• _Task to complete_: In the data that follows, count each line holding the string "then"; answer with the number only.

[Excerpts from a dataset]
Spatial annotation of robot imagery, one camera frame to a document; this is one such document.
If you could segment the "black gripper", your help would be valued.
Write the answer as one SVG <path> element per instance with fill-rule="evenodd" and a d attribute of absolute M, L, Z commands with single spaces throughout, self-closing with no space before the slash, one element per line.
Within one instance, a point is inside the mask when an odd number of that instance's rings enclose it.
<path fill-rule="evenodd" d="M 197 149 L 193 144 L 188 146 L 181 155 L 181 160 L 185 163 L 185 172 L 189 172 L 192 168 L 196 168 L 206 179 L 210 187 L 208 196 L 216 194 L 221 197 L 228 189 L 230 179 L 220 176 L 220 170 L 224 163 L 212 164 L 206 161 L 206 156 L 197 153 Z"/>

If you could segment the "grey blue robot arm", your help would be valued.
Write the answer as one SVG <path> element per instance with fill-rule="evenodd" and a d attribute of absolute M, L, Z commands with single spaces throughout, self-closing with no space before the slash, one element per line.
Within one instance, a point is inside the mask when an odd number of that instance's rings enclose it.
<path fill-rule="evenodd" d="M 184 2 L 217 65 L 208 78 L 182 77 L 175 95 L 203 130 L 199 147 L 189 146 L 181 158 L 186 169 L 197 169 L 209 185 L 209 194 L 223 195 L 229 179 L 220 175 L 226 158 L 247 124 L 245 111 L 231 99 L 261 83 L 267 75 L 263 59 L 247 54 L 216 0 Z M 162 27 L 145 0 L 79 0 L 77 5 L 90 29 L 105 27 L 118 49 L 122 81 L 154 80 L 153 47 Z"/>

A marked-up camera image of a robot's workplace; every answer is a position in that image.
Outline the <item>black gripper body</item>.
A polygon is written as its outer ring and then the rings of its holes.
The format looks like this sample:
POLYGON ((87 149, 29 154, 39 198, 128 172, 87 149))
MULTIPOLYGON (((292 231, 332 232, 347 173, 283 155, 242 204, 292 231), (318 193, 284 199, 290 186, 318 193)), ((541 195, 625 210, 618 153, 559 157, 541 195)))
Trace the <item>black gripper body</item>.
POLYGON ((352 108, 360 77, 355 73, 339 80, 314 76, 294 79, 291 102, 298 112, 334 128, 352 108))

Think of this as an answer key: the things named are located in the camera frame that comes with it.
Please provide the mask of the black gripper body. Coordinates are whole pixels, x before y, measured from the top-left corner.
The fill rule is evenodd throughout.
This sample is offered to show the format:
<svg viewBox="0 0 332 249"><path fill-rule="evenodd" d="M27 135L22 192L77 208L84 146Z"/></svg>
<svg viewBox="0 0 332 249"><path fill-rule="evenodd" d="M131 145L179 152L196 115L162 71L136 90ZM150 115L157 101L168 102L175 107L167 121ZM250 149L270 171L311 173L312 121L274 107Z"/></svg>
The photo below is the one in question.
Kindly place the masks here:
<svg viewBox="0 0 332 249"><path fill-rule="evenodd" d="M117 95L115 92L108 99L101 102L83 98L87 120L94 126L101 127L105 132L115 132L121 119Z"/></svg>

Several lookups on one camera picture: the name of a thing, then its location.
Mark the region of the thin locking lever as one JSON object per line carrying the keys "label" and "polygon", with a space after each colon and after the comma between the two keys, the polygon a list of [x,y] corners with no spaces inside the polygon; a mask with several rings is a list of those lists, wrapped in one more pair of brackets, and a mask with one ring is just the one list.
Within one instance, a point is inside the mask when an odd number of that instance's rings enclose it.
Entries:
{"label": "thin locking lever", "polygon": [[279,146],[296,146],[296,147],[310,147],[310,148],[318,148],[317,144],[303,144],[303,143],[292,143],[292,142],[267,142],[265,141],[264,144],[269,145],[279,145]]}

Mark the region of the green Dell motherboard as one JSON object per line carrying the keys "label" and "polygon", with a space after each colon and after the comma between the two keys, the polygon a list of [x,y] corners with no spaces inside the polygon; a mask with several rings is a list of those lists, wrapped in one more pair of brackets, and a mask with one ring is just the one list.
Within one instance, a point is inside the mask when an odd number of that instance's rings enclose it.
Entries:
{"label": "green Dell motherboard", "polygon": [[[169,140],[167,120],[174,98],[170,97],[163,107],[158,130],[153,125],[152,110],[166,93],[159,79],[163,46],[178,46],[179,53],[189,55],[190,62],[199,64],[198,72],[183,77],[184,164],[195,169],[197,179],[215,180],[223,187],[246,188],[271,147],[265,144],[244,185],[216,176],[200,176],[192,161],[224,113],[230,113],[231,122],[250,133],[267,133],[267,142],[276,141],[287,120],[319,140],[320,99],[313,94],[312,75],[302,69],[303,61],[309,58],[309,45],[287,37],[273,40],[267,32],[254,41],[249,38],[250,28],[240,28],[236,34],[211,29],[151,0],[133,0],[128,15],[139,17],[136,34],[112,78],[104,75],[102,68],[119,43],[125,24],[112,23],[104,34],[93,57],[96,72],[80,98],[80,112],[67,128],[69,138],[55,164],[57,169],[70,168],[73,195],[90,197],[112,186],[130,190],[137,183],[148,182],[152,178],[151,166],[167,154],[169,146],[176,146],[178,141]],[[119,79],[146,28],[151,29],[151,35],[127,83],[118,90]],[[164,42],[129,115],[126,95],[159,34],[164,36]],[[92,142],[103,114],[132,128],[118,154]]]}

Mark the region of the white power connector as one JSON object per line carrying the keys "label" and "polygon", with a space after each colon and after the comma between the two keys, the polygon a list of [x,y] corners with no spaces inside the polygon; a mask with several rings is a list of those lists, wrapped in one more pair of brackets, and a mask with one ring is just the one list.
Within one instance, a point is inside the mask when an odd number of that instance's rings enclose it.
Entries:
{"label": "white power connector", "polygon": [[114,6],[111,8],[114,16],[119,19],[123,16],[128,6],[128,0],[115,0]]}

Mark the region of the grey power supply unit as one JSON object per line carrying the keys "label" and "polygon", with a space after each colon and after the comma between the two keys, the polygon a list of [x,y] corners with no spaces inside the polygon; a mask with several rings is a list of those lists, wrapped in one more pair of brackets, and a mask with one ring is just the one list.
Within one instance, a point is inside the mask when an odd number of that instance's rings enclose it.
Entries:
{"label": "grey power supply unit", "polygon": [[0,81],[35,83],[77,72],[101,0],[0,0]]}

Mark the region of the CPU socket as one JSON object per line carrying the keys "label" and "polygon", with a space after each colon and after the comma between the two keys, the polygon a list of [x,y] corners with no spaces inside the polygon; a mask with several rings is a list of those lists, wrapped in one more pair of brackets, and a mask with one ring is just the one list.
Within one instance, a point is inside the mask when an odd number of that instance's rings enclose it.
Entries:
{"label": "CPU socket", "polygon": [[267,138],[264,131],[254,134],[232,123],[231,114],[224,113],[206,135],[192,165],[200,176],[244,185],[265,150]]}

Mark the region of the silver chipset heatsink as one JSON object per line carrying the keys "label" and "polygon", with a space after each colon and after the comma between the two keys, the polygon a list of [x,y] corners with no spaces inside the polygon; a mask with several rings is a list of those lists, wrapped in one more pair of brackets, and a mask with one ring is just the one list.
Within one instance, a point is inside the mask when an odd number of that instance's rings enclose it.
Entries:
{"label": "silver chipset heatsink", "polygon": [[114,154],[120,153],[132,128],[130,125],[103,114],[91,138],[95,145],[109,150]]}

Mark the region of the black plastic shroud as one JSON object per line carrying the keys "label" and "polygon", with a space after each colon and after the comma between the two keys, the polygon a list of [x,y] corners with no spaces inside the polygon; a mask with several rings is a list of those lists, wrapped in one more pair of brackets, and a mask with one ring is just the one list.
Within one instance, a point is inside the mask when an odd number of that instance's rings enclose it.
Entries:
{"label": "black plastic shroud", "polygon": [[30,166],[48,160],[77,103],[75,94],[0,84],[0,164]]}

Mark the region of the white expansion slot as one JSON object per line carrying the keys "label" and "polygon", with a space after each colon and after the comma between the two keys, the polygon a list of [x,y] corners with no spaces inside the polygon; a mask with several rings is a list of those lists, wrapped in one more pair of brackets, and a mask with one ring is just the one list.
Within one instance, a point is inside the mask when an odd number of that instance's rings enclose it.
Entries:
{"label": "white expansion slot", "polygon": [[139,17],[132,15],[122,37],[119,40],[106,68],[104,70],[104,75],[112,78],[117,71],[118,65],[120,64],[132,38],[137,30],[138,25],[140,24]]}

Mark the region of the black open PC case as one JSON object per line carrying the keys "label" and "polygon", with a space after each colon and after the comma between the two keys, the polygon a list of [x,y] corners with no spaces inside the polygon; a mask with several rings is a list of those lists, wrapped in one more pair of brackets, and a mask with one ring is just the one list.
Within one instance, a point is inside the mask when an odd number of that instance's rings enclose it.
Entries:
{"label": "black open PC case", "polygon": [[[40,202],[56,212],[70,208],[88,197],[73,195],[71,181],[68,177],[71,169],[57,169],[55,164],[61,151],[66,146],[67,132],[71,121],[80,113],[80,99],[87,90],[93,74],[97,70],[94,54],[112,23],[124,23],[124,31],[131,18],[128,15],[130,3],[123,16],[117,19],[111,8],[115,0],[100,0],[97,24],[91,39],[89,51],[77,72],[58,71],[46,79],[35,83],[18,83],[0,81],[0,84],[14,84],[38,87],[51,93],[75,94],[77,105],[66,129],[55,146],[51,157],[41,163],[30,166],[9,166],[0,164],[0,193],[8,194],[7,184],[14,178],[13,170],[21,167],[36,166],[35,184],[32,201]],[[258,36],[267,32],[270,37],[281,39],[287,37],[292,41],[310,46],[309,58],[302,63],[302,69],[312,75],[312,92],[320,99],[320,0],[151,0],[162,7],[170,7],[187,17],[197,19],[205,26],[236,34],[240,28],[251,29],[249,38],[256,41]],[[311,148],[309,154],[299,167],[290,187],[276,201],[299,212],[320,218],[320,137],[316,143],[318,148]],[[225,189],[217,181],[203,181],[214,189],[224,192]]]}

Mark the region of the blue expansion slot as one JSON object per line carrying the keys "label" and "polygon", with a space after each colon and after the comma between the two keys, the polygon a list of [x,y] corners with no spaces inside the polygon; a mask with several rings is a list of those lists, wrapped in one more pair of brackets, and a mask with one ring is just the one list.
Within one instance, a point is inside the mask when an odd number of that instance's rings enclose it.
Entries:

• _Exercise solution_: 2